The following represents the “official” response of the AAN Admissions Committee to Steve Moss’ June 23rd letter to the committee re. the recent unanimous recommendation by the Admissions Committee that Moss’ paper, The Santa Maria Sun, not be admitted to AAN. That recommendation was later acted upon by the full membership at the AAN Annual General Meeting on June 7, 2003.
Thanks for expressing your obviously strongly-held views on the issue of whether or not the Santa Maria Sun should be admitted to AAN.
I don’t think a line-by-line response to your lengthy, profanity-riddled argument in defense of the “alternativeness” of the SMS is appropriate, Steve. Nor do I intend to respond to your assertion that our “official” Admissions Committee commentary about the SMS consisted of “embarrassing, unprofessional, adolescent rudeness.” Rather, I’d like to let readers of that commentary, your letter, and this one determine what’s what, as regards the Sun’s application for AAN membership.

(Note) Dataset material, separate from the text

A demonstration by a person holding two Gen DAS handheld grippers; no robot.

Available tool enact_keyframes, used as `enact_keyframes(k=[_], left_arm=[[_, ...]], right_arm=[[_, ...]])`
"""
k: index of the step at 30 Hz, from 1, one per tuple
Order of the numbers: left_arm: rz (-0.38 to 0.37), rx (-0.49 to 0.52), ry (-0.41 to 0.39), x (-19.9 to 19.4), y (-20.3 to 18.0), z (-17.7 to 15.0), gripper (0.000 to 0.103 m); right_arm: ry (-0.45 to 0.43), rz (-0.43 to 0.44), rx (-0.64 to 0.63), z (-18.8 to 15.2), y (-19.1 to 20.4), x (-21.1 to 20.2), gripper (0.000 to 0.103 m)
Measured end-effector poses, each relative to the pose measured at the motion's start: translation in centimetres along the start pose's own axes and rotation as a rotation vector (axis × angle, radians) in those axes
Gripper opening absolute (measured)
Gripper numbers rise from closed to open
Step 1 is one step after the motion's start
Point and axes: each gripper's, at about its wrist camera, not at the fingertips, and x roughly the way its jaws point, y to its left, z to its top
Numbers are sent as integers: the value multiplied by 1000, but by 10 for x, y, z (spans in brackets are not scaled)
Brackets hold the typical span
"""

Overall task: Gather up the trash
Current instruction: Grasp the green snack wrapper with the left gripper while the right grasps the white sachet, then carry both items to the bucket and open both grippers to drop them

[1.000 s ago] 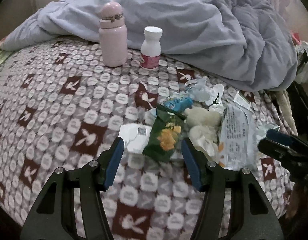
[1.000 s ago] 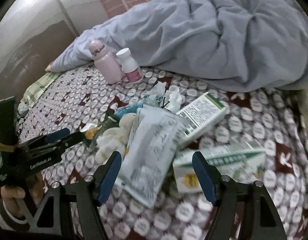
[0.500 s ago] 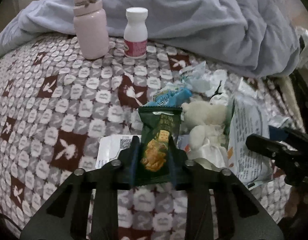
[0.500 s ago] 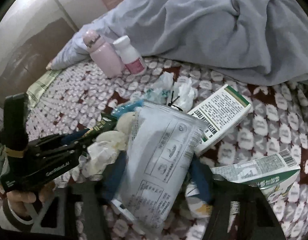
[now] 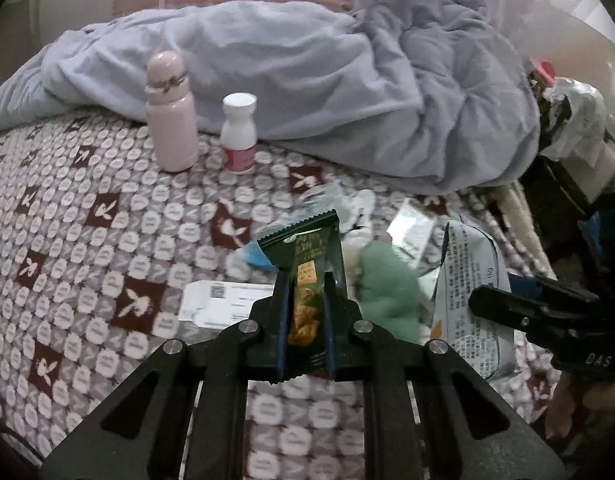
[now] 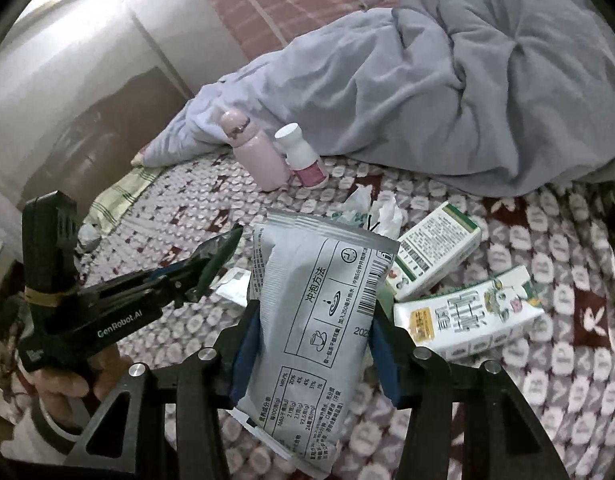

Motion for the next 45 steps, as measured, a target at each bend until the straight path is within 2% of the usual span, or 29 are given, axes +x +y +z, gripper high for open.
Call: enact_keyframes(k=[6,13,45], left_arm=[[-27,27,-13,-8,-27,-4,12],[-46,86,-21,-10,-68,-14,12],[-242,343,30,25,-293,-43,12]], right_arm=[[-28,-36,-31,-15,-3,-34,50],[-41,-107,-10,-39,-26,-61,50],[-214,-343,234,-98,-164,-216,50]])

It’s a free country.
I would ask you and anyone else concerned with this issue to re-read the following section of the AAN By-Laws, as relates to admissions:
The following principles shall guide the Admissions Committee and Regular membership in their consideration of new member applications:
1. An applicant newspaper shall exhibit sufficient public service through journalism and editorial distinction and excellence to merit designation as a positive editorial alternative to mainstream journalism.
For as many years as I have been on the AAN Admissions Committee, this statement has pretty much been our guidepost as far as which applicant papers get recommended and which don’t. All eleven members of that committee read the three issues of the papers submitted very closely, in the weeks before our pre-convention meeting; we all arrive at our initial opinions of the merits and defects of the papers we read “on our own,” so to speak.
We form those opinions on the basis of the By-Laws criteria quoted above: does the applicant paper display “editorial distinction and excellence,” and does it provide in its market a bonafide “editorial alternative to mainstream journalism”? These two criteria are always at the heart of what we do. And you need to do both in order to merit our recommendation.
While the commentary speaks for itself, let me reiterate what the Admissions Committee unanimously said about the Santa Maria Sun. Your newspaper, Steve, passed muster on the editorial distinction and excellence criterion; no one seriously questioned the paper’s level of professionalism. What we all determined, independently, was that the paper was not a genuine editorial alternative to mainstream journalism. As the committee members repeated over and over again, nearly all of us found the SMS an excellent community newspaper, but as best we could tell one which didn’t have an “edgy” bone in its journalistic body.
Perhaps that was a function of the three particular issues we reviewed. Perhaps it was all a matter of bad timing, and the SMS does, on other occasions, do cutting-edge journalism. If that’s the case, we welcome the Santa Maria Sun’s re-application next year.
But as far as this year is concerned, the recommendation against admission for the SMS was, frankly, a no-brainer. Eleven different AAN publishers and editors, working entirely independent of each other, reviewed three issues of the Santa Maria Sun. All eleven determined that your newspaper failed to meet the By-Laws criteria of providing a “genuine editorial alternative” to mainstream journalism.
Perhaps you take issue with that being a membership criteria. Should you wish to petition the Board for a by-laws change, feel free to do so. But that’s an issue for the AAN Board, not the Admissions Committee. As long as the association’s By-Laws say what they say, we will continue to do our best in terms of those guidelines in recommending newspapers for admission.
Again, please apply again next year, if you feel the Committee has erred.